> **Activity**: Please count how many lines below contain the word "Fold" and reply with only that number.

((

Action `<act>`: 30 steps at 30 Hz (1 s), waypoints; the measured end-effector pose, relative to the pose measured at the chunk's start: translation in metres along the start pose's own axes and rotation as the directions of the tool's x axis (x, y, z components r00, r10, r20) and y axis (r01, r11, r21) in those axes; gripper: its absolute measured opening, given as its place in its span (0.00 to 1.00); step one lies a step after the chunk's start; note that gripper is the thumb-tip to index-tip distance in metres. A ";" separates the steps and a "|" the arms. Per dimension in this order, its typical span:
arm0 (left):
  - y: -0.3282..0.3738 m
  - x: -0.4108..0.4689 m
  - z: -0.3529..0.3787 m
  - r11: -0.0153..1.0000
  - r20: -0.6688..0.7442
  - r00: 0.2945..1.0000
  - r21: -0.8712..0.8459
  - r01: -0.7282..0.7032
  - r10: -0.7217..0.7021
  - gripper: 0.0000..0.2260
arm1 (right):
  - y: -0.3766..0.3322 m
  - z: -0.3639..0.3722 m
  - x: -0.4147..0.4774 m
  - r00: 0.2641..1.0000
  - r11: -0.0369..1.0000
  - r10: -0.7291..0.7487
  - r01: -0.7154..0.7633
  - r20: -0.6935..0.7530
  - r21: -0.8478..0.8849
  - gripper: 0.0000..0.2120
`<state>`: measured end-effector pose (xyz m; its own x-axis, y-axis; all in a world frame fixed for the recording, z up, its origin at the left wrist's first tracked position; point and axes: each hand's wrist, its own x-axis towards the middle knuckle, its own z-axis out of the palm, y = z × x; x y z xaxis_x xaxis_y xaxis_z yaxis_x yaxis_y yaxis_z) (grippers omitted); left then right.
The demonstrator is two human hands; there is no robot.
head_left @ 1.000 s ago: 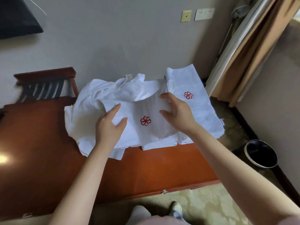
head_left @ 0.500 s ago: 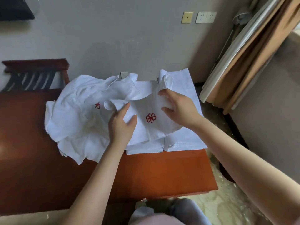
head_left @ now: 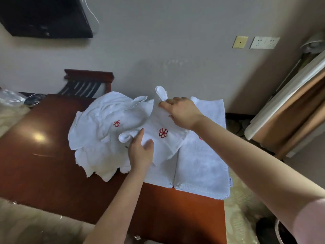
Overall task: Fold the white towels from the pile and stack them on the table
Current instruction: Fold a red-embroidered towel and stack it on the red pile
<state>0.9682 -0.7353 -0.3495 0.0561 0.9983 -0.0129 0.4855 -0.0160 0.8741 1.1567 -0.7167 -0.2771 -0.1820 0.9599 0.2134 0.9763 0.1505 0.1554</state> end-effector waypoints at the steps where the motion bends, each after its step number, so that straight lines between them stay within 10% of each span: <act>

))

> **Result**: 2